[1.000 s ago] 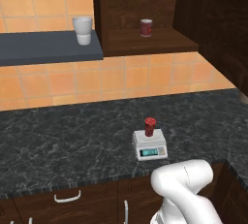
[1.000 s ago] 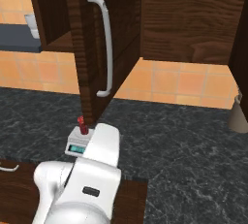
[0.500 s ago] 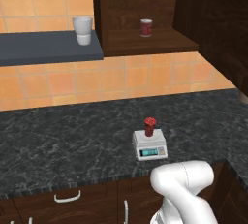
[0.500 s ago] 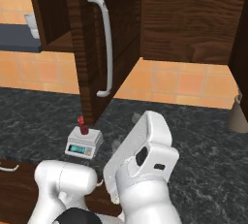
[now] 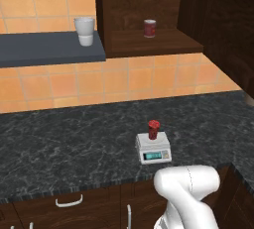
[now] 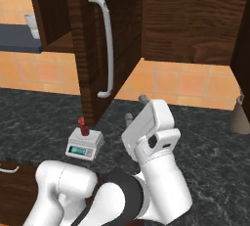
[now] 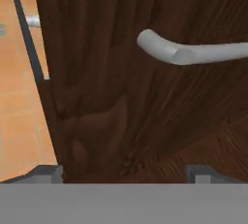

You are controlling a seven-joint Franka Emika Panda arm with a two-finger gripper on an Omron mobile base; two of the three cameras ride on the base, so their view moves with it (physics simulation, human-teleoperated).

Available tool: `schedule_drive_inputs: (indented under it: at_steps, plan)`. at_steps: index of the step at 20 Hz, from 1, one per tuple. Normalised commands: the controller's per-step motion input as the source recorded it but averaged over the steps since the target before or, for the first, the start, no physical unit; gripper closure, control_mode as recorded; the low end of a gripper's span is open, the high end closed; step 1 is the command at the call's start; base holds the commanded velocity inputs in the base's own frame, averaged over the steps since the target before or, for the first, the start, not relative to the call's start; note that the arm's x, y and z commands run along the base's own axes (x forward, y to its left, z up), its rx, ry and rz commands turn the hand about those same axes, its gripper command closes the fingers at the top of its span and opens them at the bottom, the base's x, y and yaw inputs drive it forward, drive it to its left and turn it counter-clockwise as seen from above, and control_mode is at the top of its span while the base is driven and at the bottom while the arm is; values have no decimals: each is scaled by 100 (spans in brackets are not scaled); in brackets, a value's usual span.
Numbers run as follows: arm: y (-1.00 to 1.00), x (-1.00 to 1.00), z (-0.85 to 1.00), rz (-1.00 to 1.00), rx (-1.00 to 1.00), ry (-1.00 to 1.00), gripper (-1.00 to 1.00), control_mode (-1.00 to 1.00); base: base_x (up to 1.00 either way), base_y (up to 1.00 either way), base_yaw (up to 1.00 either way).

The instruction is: Pick the yogurt and place it on the digital scale for weighing, and close the cabinet.

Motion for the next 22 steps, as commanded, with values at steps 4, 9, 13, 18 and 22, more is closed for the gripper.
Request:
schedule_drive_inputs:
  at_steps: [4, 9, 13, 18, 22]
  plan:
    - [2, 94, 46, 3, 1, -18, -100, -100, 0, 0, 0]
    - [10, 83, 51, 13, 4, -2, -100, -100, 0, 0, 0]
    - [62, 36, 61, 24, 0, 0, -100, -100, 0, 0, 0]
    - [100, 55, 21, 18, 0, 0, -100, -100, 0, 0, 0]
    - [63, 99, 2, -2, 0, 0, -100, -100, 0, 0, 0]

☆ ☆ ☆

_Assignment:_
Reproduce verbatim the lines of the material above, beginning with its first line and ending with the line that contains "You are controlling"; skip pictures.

_Solution below:_
[1.000 s ago] 
[1.000 s ago] 
[0.500 s ago] 
[0.500 s ago] 
[now] 
[now] 
[now] 

You are controlling a seven-joint Franka Emika Panda arm with a two-finger gripper on an Omron mobile base; two of the three cameras ride on the base, so their view moves with it (physics simulation, human-teleoperated).

Nothing more belongs to this exercise.